The TCR beta enhancer is dispensable for the expression of rearranged TCRB genes in thymic DN2/DN3 populations but not at later stages

The E beta enhancer has been shown to be dispensable for germline transcription of nonrearranged TCR beta segments but appears to be required for TCR beta V to DJ rearrangement. E beta dependency of the subsequent expression of VDJ-rearranged TCR beta)3 genes in thymic subpopulations has so far not been analyzed. We generated transgenic mice, using a V beta 8.2D beta 1.3-rearranged TCR beta bacterial artificial chromosome, which lacked E beta, and monitored transgene expression by flow cytometry using V beta-specific mAbs and an IRES-eGFP reporter.
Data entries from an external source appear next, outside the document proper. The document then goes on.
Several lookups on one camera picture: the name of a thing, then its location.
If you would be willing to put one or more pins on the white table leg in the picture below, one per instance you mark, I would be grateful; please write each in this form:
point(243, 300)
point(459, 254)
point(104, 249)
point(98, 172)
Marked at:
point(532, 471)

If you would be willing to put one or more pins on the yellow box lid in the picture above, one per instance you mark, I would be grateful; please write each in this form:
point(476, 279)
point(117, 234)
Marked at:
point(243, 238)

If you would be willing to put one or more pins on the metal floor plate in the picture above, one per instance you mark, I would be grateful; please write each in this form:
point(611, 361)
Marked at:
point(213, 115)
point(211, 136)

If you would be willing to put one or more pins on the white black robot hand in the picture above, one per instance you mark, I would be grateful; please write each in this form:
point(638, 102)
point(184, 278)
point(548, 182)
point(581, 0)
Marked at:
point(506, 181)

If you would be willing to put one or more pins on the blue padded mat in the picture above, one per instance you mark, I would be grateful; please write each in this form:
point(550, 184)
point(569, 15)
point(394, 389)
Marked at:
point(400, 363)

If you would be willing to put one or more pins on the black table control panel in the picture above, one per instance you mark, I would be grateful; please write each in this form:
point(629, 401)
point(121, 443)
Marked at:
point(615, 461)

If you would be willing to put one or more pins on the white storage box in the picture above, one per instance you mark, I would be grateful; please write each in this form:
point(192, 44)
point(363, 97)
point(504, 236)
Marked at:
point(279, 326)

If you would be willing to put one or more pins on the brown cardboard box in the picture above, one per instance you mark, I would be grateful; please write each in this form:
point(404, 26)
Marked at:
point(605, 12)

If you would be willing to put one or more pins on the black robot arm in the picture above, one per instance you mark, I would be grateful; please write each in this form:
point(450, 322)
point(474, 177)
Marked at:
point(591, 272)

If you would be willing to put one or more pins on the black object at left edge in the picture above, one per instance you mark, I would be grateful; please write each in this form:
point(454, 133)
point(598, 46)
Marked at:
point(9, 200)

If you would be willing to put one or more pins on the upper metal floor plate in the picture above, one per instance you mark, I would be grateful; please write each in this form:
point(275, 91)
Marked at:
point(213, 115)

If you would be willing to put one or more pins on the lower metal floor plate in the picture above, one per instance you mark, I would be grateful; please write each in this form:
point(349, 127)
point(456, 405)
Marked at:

Transgene expression was found in double negative (DN)2 and DN3 but not at later stages of thymopoesis. There was no toxicity associated with the transgene given that apoptosis in DN3, DN4 was not increased, and the number of DN4 cells generated from DN3 cells in reaggregate thymic organ cultures was not diminished. The transgenic TCR beta gave rise to a pre-TCR, as suggested by its ability to suppress endogenous TCRP rearrangement, to facilitate beta-selection on a TCR beta-deficient background and to inhibit gamma delta T cell lineage development. The results suggest that the V beta 8.2 promoter is sufficient to drive expression of rearranged TCR beta VDJ genes E beta independently in DN2/DN3 but not at later stages.